**ASSIGNMENT:** Please, without the pictures, restate every entry exactly.

**SOURCE MATERIAL:**

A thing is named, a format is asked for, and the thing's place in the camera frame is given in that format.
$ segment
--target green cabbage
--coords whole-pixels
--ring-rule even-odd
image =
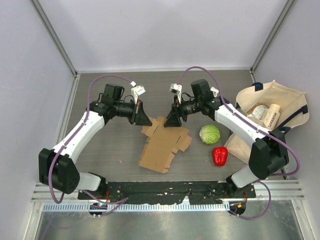
[[[200,130],[200,138],[205,144],[215,144],[220,139],[220,131],[215,125],[206,125]]]

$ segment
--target floor
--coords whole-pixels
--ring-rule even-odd
[[[252,84],[248,70],[212,71],[219,81],[223,95],[231,103],[235,102],[237,93]],[[67,132],[81,119],[86,110],[88,87],[92,80],[101,74],[81,74],[75,95]],[[120,75],[130,78],[146,89],[140,99],[145,113],[153,118],[166,117],[171,110],[173,94],[170,85],[176,83],[181,71],[161,72],[125,72]],[[182,81],[183,91],[192,94],[190,83],[206,79],[215,87],[214,81],[203,71],[190,71]],[[124,96],[130,94],[131,86],[117,78],[101,79],[91,91],[91,101],[104,91],[106,83],[117,83],[125,87]],[[201,127],[214,124],[220,130],[221,138],[214,145],[204,144],[200,137]],[[190,115],[183,126],[189,128],[192,142],[185,152],[179,151],[171,163],[168,173],[158,173],[138,165],[138,160],[147,137],[141,133],[141,126],[130,125],[123,117],[115,117],[100,130],[80,154],[76,166],[81,172],[92,172],[106,177],[107,181],[200,181],[225,180],[226,177],[241,169],[245,164],[232,155],[223,167],[214,166],[212,150],[227,141],[230,131],[223,125],[213,122],[207,116],[197,113]]]
[[[245,215],[259,215],[266,204],[249,201]],[[256,220],[240,219],[226,211],[115,212],[101,219],[86,219],[88,216],[88,212],[43,212],[35,239],[303,239],[290,200],[272,201],[266,215]]]

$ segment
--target bell pepper
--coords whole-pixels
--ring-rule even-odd
[[[228,158],[228,149],[224,146],[215,147],[212,151],[214,165],[224,166]]]

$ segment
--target flattened cardboard
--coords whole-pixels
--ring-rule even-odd
[[[140,156],[139,165],[162,174],[168,172],[175,154],[185,151],[192,138],[185,127],[164,127],[166,119],[149,117],[152,126],[143,126],[141,133],[148,138]]]

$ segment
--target metal base plate
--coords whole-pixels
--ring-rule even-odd
[[[128,198],[126,204],[181,204],[185,197],[191,205],[221,204],[220,199],[255,198],[253,185],[245,187],[243,192],[230,196],[227,184],[219,181],[122,181],[109,182],[107,186],[111,202]],[[85,193],[79,193],[79,200],[90,200]]]

**EXERCISE RESPONSE:**
A thing is named, a format is asked for, and the thing's place in the camera frame is given in that format.
$ segment
--target green cabbage
--coords whole-pixels
--ring-rule even-odd
image =
[[[200,130],[200,138],[205,144],[215,144],[220,139],[220,131],[215,125],[206,125]]]

$ segment
--target floor
--coords whole-pixels
--ring-rule even-odd
[[[252,84],[248,70],[212,71],[219,81],[223,95],[231,103],[235,102],[237,93]],[[67,132],[81,119],[86,110],[88,87],[92,80],[101,74],[81,74],[75,95]],[[120,75],[130,78],[146,89],[140,99],[145,113],[153,118],[166,117],[171,110],[173,94],[170,85],[176,83],[181,71],[161,72],[125,72]],[[182,81],[183,91],[192,94],[190,83],[206,79],[215,87],[214,81],[203,71],[190,71]],[[124,96],[130,94],[131,86],[117,78],[101,79],[91,91],[91,101],[104,91],[106,83],[117,83],[125,87]],[[201,127],[214,124],[220,130],[221,138],[214,145],[204,144],[200,137]],[[190,115],[183,126],[189,128],[192,142],[185,152],[179,151],[171,163],[168,173],[158,173],[138,165],[138,160],[147,137],[141,133],[141,126],[130,125],[123,117],[115,117],[100,130],[80,154],[76,166],[81,172],[92,172],[106,177],[107,181],[200,181],[225,180],[226,177],[241,169],[245,164],[232,155],[223,167],[214,166],[212,150],[227,141],[230,131],[223,125],[213,122],[207,116],[197,113]]]
[[[245,215],[259,215],[266,204],[249,201]],[[256,220],[240,219],[226,211],[115,212],[101,219],[86,219],[88,216],[88,212],[43,212],[35,239],[303,239],[290,200],[272,201],[266,215]]]

$ segment
--target bell pepper
--coords whole-pixels
--ring-rule even-odd
[[[228,158],[228,149],[224,146],[215,147],[212,151],[214,165],[224,166]]]

$ segment
--target flattened cardboard
--coords whole-pixels
--ring-rule even-odd
[[[140,156],[139,165],[162,174],[168,172],[175,154],[185,151],[192,138],[185,127],[164,127],[166,119],[149,117],[152,126],[143,126],[141,133],[148,138]]]

$ segment
--target metal base plate
--coords whole-pixels
--ring-rule even-odd
[[[128,198],[126,204],[181,204],[185,197],[191,205],[221,204],[220,199],[255,198],[253,185],[245,187],[243,192],[230,196],[227,184],[219,181],[122,181],[109,182],[107,186],[111,202]],[[85,193],[79,193],[79,200],[90,200]]]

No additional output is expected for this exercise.